A stretch of the entries below is to be set down exactly, running from the line with "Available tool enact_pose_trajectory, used" through the line with "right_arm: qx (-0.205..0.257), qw", both included, and no other line.

*** Begin section ***

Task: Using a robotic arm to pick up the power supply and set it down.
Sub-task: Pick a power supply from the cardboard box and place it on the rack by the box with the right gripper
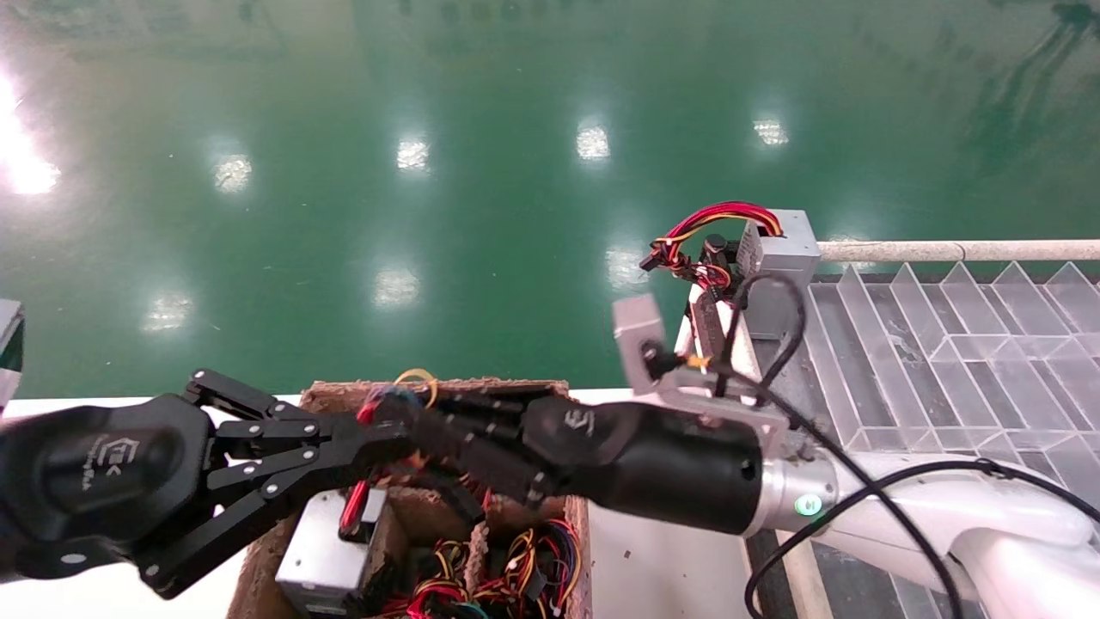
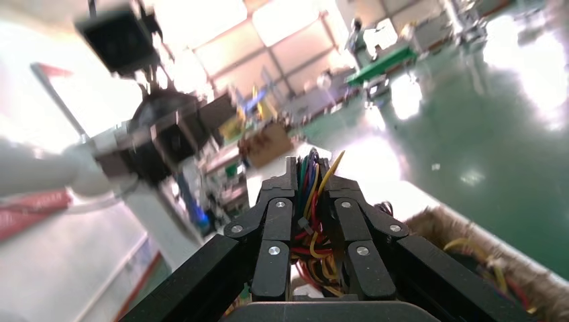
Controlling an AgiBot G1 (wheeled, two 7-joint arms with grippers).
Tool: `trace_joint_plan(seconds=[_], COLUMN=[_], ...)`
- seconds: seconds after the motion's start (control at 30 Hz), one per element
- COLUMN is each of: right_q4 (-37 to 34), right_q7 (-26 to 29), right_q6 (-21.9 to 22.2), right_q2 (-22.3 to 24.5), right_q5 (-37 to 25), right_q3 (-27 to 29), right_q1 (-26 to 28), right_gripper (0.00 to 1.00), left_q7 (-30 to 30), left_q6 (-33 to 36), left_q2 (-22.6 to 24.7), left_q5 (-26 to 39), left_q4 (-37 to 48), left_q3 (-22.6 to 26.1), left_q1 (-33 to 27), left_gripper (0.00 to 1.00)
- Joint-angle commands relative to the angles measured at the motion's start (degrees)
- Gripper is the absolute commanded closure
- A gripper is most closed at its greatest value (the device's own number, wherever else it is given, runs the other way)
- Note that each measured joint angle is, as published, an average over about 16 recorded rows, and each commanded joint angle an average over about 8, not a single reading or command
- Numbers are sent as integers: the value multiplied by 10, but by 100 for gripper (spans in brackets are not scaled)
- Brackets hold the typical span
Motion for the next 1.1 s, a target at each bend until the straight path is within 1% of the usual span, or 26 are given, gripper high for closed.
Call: trace_joint_plan(seconds=[0.03, 0.27, 0.57, 0.83, 1.1], right_q4=[-3, -14, -18, -23, -35], right_q7=[8, 11, 5, -8, -31], right_q6=[1, 3, 11, 16, 34], right_q2=[3, -11, -27, -36, -22], right_q5=[21, 58, 82, 93, 93], right_q3=[4, 11, 13, 20, 29], right_q1=[-5, 12, 46, 100, 159], right_gripper=[100, 100, 100, 100, 100], left_q7=[0, 0, 0, 0, 0], left_q6=[0, 0, 0, 0, 0], left_q2=[0, 0, 0, 0, 0], left_q5=[0, 0, 0, 0, 0], left_q4=[0, 0, 0, 0, 0], left_q3=[0, 0, 0, 0, 0], left_q1=[0, 0, 0, 0, 0], left_gripper=[100, 100, 100, 100, 100])
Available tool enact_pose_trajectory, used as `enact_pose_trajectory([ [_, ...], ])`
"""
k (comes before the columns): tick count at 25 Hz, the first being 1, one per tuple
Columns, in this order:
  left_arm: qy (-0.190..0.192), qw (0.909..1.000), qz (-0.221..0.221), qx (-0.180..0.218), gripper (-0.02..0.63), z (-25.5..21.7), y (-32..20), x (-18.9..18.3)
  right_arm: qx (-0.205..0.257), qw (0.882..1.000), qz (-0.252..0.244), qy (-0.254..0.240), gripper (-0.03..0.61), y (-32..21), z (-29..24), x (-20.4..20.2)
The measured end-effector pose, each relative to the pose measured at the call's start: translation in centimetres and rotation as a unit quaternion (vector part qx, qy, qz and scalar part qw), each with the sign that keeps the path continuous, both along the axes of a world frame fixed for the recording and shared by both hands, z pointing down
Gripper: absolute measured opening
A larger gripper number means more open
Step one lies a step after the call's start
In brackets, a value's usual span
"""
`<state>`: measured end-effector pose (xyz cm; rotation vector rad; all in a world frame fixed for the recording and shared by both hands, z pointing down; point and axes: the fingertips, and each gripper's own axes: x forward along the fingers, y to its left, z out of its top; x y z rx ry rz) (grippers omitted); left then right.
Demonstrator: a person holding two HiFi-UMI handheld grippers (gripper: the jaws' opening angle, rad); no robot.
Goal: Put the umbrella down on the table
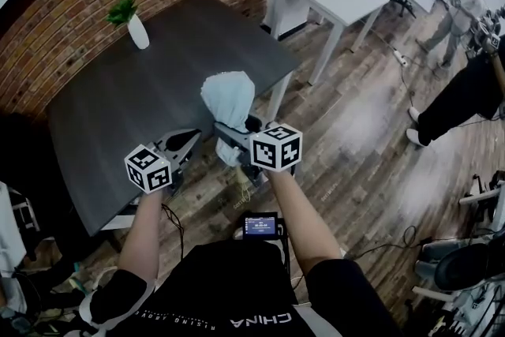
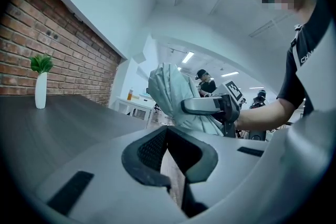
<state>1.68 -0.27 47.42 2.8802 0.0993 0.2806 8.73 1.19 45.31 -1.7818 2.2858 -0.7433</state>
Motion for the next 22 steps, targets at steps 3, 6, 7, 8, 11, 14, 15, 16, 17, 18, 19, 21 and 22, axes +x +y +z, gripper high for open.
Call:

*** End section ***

[Task response]
Available tool enact_pose_trajectory, used as `enact_pose_trajectory([ [_, ...], ])`
"""
k (comes before the columns): tick count at 25 Hz, the first being 1, one per tuple
Columns, in this order:
  left_arm: qy (-0.190..0.192), qw (0.909..1.000), qz (-0.221..0.221), qx (-0.180..0.218), gripper (-0.02..0.63), z (-25.5..21.7), y (-32..20), x (-18.9..18.3)
  right_arm: qx (-0.205..0.257), qw (0.882..1.000), qz (-0.252..0.244), qy (-0.254..0.240), gripper (-0.03..0.61), y (-32..21), z (-29..24), x (-20.4..20.2)

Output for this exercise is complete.